Поутру в день первого спектакля она прислала Миронова сказать Волгиной, что имеет билет. Волгина была очень рада. Она пошла спросить мужа, поедет ли он с нею. Ему было нельзя: он должен провести этот вечер в типографии. Она была несколько огорчена этим; думала, что он, по своему обыкновению, только отговаривается. Но он сказал: «Говорю правду, голубочка». По этой формуле, она уже всегда могла быть уверена, что он не лжет. Она сказала Миронову, что берет с собою его.
Типография была в Коломне, недалеко от оперы. Потому взяли четвероместную карету, чтобы кстати завезти Волгина в типографию. Волгин был завезен в типографию, и карета поехала к опере.
Вошедши в типографию, Волгин увидел, что приехал целым часом раньше, нежели нужно. Правда, можно начать работу хоть сию минуту; но если так, через четверть часа опять придется ждать. Куда девать ему время? — Опера в сотне шагов. Не лучше ли всего пройти туда? Это доставит удовольствие жене.

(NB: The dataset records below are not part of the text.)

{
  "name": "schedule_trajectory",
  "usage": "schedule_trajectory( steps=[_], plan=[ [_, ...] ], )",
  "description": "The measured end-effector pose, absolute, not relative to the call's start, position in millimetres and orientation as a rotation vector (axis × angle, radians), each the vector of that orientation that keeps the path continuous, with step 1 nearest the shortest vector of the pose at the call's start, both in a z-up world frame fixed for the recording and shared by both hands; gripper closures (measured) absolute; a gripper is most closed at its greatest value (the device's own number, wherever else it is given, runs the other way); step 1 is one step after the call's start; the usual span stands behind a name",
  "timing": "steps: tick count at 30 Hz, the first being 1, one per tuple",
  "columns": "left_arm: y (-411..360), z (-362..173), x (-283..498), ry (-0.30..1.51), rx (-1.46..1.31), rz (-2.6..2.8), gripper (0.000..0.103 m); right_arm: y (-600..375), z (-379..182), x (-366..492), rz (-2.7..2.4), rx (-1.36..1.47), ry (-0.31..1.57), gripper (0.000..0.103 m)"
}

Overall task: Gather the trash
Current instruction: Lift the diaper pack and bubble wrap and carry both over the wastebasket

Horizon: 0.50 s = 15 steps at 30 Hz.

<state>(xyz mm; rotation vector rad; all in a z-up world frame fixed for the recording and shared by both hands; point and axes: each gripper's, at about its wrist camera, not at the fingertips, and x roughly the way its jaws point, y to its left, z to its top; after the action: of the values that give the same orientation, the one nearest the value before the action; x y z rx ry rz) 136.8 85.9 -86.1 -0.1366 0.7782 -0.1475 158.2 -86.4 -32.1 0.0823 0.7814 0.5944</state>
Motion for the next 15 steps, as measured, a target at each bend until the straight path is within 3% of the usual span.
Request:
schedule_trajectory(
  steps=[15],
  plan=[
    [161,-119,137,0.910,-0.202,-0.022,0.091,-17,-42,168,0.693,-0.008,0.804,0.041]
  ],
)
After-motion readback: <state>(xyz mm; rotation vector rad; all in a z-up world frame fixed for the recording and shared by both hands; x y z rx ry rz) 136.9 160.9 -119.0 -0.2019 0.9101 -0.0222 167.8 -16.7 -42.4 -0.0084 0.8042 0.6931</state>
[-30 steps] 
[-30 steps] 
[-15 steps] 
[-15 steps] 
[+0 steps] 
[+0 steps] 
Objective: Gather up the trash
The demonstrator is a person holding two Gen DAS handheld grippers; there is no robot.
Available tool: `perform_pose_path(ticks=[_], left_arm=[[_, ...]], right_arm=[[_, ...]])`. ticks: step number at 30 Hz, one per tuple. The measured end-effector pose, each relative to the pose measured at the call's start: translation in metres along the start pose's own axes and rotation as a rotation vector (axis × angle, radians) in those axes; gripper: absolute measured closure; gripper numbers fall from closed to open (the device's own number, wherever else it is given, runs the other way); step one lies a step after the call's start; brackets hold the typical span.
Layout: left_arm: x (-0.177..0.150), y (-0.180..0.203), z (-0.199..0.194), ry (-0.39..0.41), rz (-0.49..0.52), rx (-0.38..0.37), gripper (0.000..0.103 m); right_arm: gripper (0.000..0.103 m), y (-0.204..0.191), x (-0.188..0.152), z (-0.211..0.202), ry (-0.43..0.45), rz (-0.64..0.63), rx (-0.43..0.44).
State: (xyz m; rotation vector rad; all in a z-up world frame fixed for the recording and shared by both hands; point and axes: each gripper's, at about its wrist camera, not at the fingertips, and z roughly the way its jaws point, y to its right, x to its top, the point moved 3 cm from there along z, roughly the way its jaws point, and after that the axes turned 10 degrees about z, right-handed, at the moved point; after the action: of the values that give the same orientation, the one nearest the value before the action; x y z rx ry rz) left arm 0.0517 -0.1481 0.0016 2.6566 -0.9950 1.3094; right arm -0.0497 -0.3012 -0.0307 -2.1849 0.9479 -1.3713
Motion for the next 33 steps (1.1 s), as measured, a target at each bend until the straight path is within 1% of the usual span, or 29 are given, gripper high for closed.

Он пришел; стал подыматься по лестнице. Но куда ж идти ему? В 4-й ярус, положим; но в какой нумер? — Только тут, поднимаясь на лестницу, он сообразил, что не знает нумера ложи. Он остановился, подумал: как быть с этим? — Убедился, что затруднение непреодолимо, пошел вниз. Спускаясь, все соображал и вдруг сообразил, что если уже так, то можно устроить другое дело, удовольствие самому себе. Он подошел к кассе: — «Позвольте два билета в боковые места, одно место с одной стороны, другое с другой». Кассир отвечал, что нет ни одного билета в боковые места. Видя, что человек опечалился, а одет не бедно и украшен золотыми очками, кассир прибавил, что самые дешевые билеты, какие остаются, — в шестой ряд кресел. — Волгин подумал. Дорого: но это бы так и быть. А главное: в креслах его увидит Лидия Васильевна. Нельзя. Он пошел от кассы, перебирая пальцами свою рыжеватую бороденку. Но сообразительность его была неистощима. Он промычал «гм!» — в одобрение своему уму, и пошел вверх. Он вспомнил средство, которым пользовался, при недостатке билетов в боковые места, в последний год своего студенчества, когда был отчасти меломаном.